When you retype the data, keep every word exactly and include none of the pictures.
══════════
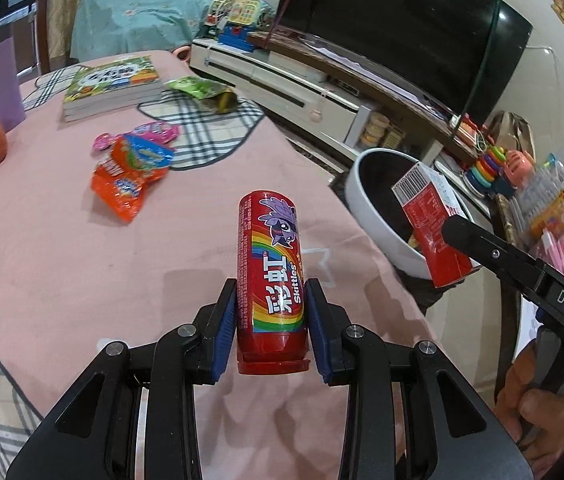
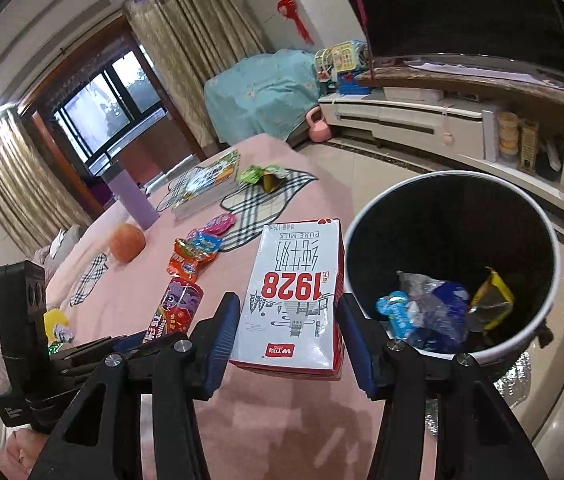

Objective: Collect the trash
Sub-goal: 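Carry the Skittles tube and milk carton over the bin and release both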

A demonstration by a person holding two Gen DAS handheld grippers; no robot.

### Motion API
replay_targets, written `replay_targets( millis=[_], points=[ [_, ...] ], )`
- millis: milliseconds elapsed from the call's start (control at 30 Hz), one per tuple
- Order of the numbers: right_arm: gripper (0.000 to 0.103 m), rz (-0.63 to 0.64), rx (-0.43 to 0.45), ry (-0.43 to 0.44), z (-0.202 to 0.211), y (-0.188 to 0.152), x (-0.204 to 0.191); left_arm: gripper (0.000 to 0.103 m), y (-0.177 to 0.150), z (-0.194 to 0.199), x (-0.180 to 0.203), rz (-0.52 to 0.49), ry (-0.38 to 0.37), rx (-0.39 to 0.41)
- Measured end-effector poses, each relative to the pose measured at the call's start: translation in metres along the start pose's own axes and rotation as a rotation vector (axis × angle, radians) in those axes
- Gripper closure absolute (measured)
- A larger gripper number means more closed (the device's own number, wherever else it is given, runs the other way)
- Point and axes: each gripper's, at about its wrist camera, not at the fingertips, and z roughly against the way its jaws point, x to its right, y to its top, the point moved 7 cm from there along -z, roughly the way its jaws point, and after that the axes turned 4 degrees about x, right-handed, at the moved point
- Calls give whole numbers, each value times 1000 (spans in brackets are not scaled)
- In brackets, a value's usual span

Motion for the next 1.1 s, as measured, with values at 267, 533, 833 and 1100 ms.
replay_targets(
  millis=[267,533,833,1100],
  points=[
    [51,-32,29,-39,17,4,27,72,3,-5,34,-55,-25,-10],
    [51,-75,57,-80,28,10,56,72,17,-9,66,-114,-52,-4],
    [51,-92,60,-102,28,16,78,72,29,-18,95,-157,-78,-3],
    [51,-106,54,-120,25,20,97,72,35,-31,110,-182,-90,-14]
  ],
)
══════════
The answer |
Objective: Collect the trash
Sub-goal: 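Carry the Skittles tube and milk carton over the bin and release both
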
A demonstration by a person holding two Gen DAS handheld grippers; no robot.

### Motion API
replay_targets, written `replay_targets( millis=[_], points=[ [_, ...] ], )`
- millis: milliseconds elapsed from the call's start (control at 30 Hz), one per tuple
- Order of the numbers: right_arm: gripper (0.000 to 0.103 m), rz (-0.63 to 0.64), rx (-0.43 to 0.45), ry (-0.43 to 0.44), z (-0.202 to 0.211), y (-0.188 to 0.152), x (-0.204 to 0.191); left_arm: gripper (0.000 to 0.103 m), y (-0.177 to 0.150), z (-0.194 to 0.199), x (-0.180 to 0.203), rz (-0.52 to 0.49), ry (-0.38 to 0.37), rx (-0.39 to 0.41)
- Measured end-effector poses, each relative to the pose measured at the call's start: translation in metres along the start pose's own axes and rotation as a rotation vector (axis × angle, radians) in those axes
- Gripper closure absolute (measured)
- A larger gripper number means more closed (the device's own number, wherever else it is given, runs the other way)
- Point and axes: each gripper's, at about its wrist camera, not at the fingertips, and z roughly against the way its jaws point, x to its right, y to its top, the point moved 7 cm from there along -z, roughly the way its jaws point, and after that the axes turned 4 degrees about x, right-handed, at the moved point
- Calls give whole numbers, each value times 1000 (spans in brackets are not scaled)
- In brackets, a value's usual span

Motion for the next 1.1 s, as measured, with values at 267, 533, 833 and 1100 ms.
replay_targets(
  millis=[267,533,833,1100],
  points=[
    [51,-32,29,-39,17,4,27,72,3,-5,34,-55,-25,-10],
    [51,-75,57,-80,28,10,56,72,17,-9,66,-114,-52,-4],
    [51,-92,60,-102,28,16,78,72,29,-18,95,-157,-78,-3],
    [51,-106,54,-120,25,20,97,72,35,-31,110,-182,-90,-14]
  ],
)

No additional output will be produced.